Mechanism of Action:
Tenapanor functions by: Tenapanor is a locally-acting small molecule inhibitor of the sodium/hydrogen exchanger isoform 3 (NHE3), an antiporter expressed on the apical surface of enterocytes in the small intestine and colon which is involved in sodium-fluid homeostasis. By inhibiting this antiporter tenapanor causes retention of sodium within the lumen of the intestine - this results in an osmotic gradient that draws water into the lumen and softens stool consistency. There is some evidence that tenapanor can inhibit the uptake of dietary phosphorus in the gastrointestinal tract, though the exact mechanism of this activity has yet to be elucidated. This mechanism highlights the drug's role in inhibiting or promoting specific biological pathways, contributing to its therapeutic effects.
Toxicity:
Classification:
Tenapanor belongs to the class of organic compounds known as 4-phenyltetrahydroisoquinolines. These are compounds containing a phenyl group attached to the C4-atom of a tetrahydroisoquinoline moiety, classified under the direct parent group 4-phenyltetrahydroisoquinolines. This compound is a part of the Organic compounds, falling under the Organoheterocyclic compounds superclass, and categorized within the Tetrahydroisoquinolines class, specifically within the 4-phenyltetrahydroisoquinolines subclass.
Categories:
Tenapanor is categorized under the following therapeutic classes: Alimentary Tract and Metabolism, Cytochrome P-450 CYP3A Substrates, Cytochrome P-450 CYP3A4 Substrates, Cytochrome P-450 CYP3A5 Substrates, Cytochrome P-450 Substrates, Drugs for Constipation, Heterocyclic Compounds, Fused-Ring, Organic Anion Transporting Polypeptide 2B1 Inhibitors, Sodium/Hydrogen Exchanger 3 (NHE3) Inhibitors, Sulfur Compounds. These classifications highlight the drug's diverse therapeutic applications and its importance in treating various conditions.
Experimental Properties:
Further physical and chemical characteristics of Tenapanor include:
- Water Solubility: Practically insoluble
Tenapanor is a type of Gastrointestinal Agents
Gastrointestinal Agents belong to the pharmaceutical API category that focuses on treating disorders and ailments related to the digestive system. These agents play a crucial role in addressing various gastrointestinal conditions, such as acid reflux, ulcers, irritable bowel syndrome (IBS), and inflammatory bowel disease (IBD).
One of the key types of gastrointestinal agents is proton pump inhibitors (PPIs), which work by reducing the production of stomach acid. PPIs help in treating conditions like gastroesophageal reflux disease (GERD) and peptic ulcers. Another essential class of agents is antacids, which neutralize excessive stomach acid, providing relief from heartburn and indigestion.

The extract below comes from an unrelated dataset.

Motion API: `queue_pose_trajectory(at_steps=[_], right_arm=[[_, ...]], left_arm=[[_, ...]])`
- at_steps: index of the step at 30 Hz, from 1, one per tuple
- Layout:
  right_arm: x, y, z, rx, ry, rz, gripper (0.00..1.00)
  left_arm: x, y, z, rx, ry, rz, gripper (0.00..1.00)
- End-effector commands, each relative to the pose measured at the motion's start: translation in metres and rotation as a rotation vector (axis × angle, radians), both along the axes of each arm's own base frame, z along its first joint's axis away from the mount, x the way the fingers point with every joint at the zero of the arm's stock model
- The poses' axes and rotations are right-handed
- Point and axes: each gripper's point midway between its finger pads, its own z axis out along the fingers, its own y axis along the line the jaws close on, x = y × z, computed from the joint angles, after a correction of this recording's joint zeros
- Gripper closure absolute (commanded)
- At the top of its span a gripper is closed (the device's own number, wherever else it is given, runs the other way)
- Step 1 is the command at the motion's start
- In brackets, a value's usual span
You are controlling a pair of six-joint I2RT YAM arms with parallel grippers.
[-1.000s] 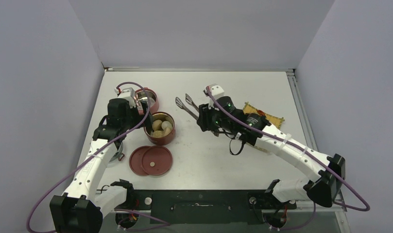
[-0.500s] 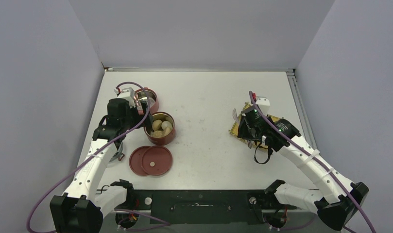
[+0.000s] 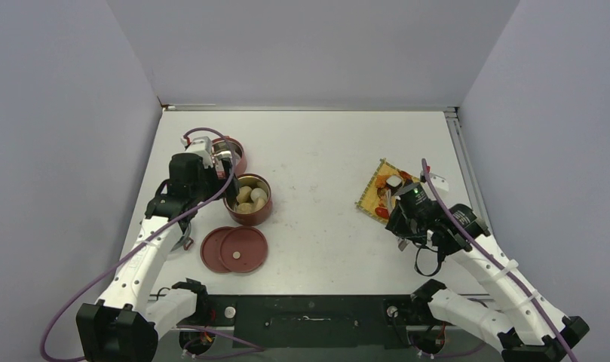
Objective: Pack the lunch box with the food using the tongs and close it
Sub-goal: Pick up the fake food from the plate.
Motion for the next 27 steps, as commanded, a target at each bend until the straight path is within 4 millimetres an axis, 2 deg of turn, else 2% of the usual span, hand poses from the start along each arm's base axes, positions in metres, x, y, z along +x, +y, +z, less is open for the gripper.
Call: queue_pose_trajectory(at_steps=[1,12,27], right_arm=[[-0.003,0.000,0.000,0.093,-0.039,-0.104,0.53],[-0.010,0.002,-0.016,0.145,-0.025,-0.147,0.50],[0.012,0.017,-0.036,0.183,-0.081,-0.126,0.51]], left_arm=[[0.005,-0.003,0.020,-0.002,-0.071,-0.008,0.05],[0.004,-0.004,0.020,0.003,-0.072,-0.014,0.05],[0.004,-0.005,0.018,0.007,-0.065,-0.016,0.05]])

Gastrointestinal agents also include antispasmodics that alleviate abdominal cramps and spasms associated with conditions like IBS. These drugs work by relaxing the smooth muscles of the digestive tract. Additionally, there are drugs categorized as laxatives that aid in relieving constipation by promoting bowel movements.
Moreover, certain gastrointestinal agents act as antiemetics, effectively reducing nausea and vomiting. These drugs are particularly useful for patients undergoing chemotherapy or experiencing motion sickness.
Pharmaceutical companies develop and manufacture a wide range of gastrointestinal agents in various forms, including tablets, capsules, suspensions, and injections. These agents are typically formulated using active pharmaceutical ingredients (APIs) and other excipients to ensure their efficacy and safety.
In conclusion, gastrointestinal agents form a vital category of pharmaceutical APIs, providing relief from digestive disorders and improving overall gastrointestinal health. The availability of diverse agents catering to different conditions ensures that patients can receive targeted treatment for their specific gastrointestinal needs.